= Action item =
Copy out the data below from the line containing "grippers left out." to the line containing "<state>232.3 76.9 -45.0", both lines included, with all images left out.
:::
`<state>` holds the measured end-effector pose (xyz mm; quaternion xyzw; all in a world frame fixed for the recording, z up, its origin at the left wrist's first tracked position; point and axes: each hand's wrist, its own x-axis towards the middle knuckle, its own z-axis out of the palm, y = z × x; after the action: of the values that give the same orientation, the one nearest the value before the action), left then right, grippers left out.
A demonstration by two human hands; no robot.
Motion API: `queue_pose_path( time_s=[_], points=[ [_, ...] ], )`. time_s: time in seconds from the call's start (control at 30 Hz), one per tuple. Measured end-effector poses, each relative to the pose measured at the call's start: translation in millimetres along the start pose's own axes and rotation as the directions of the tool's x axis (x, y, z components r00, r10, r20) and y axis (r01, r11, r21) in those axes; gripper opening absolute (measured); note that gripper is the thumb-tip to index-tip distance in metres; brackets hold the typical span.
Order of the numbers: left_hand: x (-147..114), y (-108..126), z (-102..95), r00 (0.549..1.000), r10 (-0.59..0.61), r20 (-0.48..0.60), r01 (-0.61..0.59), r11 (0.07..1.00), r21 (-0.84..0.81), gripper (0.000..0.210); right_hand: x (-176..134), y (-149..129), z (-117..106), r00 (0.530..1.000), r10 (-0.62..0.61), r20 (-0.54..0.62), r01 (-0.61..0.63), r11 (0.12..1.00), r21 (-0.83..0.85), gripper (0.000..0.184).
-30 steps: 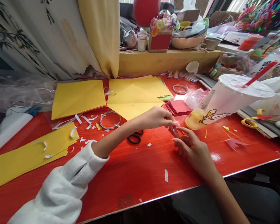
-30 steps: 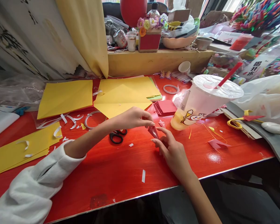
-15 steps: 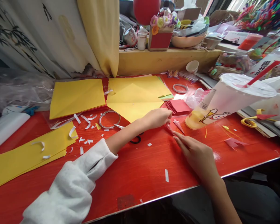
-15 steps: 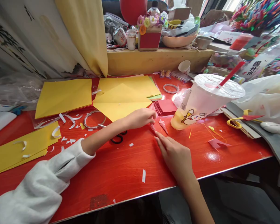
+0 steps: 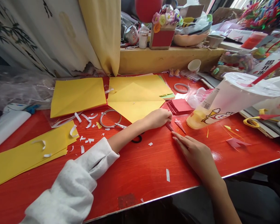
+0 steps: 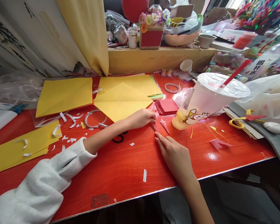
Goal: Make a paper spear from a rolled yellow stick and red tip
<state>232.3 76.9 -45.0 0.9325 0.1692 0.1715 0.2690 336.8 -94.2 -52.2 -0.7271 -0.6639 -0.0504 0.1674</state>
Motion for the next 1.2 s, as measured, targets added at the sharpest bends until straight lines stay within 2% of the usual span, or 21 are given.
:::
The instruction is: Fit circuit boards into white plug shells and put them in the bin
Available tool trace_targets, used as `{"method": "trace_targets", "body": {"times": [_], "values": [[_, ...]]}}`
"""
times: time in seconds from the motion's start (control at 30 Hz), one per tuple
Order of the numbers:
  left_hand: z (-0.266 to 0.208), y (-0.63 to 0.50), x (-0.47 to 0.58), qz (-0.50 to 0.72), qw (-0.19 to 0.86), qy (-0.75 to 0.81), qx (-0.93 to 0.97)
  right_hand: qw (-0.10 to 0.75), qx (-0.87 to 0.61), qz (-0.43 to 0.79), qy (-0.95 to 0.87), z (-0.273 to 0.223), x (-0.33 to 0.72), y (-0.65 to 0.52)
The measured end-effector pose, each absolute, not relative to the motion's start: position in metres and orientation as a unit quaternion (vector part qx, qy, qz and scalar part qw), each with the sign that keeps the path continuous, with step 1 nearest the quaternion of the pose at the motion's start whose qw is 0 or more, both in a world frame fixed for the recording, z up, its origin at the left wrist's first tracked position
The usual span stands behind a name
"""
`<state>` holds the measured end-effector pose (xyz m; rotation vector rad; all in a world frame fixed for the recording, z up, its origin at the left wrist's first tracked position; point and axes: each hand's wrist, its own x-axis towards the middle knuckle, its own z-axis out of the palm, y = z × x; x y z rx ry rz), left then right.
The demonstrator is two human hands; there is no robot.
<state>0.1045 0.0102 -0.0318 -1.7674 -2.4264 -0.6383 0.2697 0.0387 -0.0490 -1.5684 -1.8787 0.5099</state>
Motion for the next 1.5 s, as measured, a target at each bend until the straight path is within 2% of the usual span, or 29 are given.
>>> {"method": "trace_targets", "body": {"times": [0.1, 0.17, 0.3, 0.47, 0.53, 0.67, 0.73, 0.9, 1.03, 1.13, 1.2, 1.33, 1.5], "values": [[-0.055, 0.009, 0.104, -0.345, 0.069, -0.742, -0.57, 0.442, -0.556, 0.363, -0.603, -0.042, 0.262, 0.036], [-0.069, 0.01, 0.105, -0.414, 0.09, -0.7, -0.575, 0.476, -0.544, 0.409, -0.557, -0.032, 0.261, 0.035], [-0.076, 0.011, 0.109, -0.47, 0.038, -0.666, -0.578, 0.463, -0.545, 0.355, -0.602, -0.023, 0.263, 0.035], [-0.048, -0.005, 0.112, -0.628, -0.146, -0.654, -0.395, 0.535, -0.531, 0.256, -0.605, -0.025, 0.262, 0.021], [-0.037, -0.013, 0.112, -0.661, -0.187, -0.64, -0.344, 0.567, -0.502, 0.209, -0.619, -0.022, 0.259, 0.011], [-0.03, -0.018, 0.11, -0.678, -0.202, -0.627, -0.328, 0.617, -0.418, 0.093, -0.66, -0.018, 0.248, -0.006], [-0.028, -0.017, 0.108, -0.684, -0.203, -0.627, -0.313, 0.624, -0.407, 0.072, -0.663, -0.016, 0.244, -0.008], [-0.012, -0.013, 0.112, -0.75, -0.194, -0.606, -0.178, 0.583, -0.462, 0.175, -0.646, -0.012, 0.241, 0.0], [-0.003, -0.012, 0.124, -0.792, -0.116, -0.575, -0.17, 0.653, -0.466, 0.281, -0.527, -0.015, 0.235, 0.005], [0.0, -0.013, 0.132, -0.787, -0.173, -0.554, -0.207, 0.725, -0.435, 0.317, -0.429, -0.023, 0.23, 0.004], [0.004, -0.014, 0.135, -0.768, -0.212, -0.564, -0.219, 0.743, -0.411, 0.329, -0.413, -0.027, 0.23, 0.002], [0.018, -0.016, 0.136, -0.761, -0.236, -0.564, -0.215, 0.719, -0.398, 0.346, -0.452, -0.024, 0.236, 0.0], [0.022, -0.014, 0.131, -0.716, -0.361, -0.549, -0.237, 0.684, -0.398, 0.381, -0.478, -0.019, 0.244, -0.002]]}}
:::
= Response below =
`<state>` holds the measured end-effector pose (xyz mm; quaternion xyzw; all in a world frame fixed for the recording, z up, its origin at the left wrist's first tracked position; point and axes: each hand's wrist, its own x-axis towards the middle knuckle, its own z-axis out of the palm, y = z × x; after the action: of the values that give the same orientation, the one nearest the value before the action), left then right, grippers left out.
A demonstration by two human hands; no robot.
Motion API: `queue_pose_path( time_s=[_], points=[ [_, ...] ], )`. time_s: time in seconds from the call's start (control at 30 Hz), one per tuple. Measured end-effector poses, each relative to the pose measured at the call's start: translation in millimetres along the start pose's own axes and rotation as the directions of the tool's x axis (x, y, z components r00, r10, r20) and y axis (r01, r11, r21) in those axes; gripper opening absolute (measured); note that gripper is the thumb-tip to index-tip distance in metres; brackets hold the typical span.
Order of the numbers: left_hand: x (-147..114), y (-108..126), z (-102..95), r00 (0.549..1.000), r10 (-0.59..0.61), r20 (-0.48..0.60), r01 (-0.61..0.59), r11 (0.07..1.00), r21 (-0.84..0.81), gripper (0.000..0.210); right_hand: x (-176..134), y (-149..129), z (-117..106), r00 (0.530..1.000), r10 (-0.62..0.61), r20 (-0.54..0.62), r01 (-0.61..0.63), r11 (0.12..1.00), r21 (-0.83..0.85), gripper (0.000..0.184).
-30 steps: 
-30 steps: 
-15 steps: 
-15 steps: 
+0 steps: 
+0 steps: 
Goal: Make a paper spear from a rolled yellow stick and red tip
<state>232.3 76.9 -45.0 0.9325 0.1692 0.1715 0.2690 336.8 -94.2 -52.2 -0.7271 -0.6639 -0.0504 0.1674</state>

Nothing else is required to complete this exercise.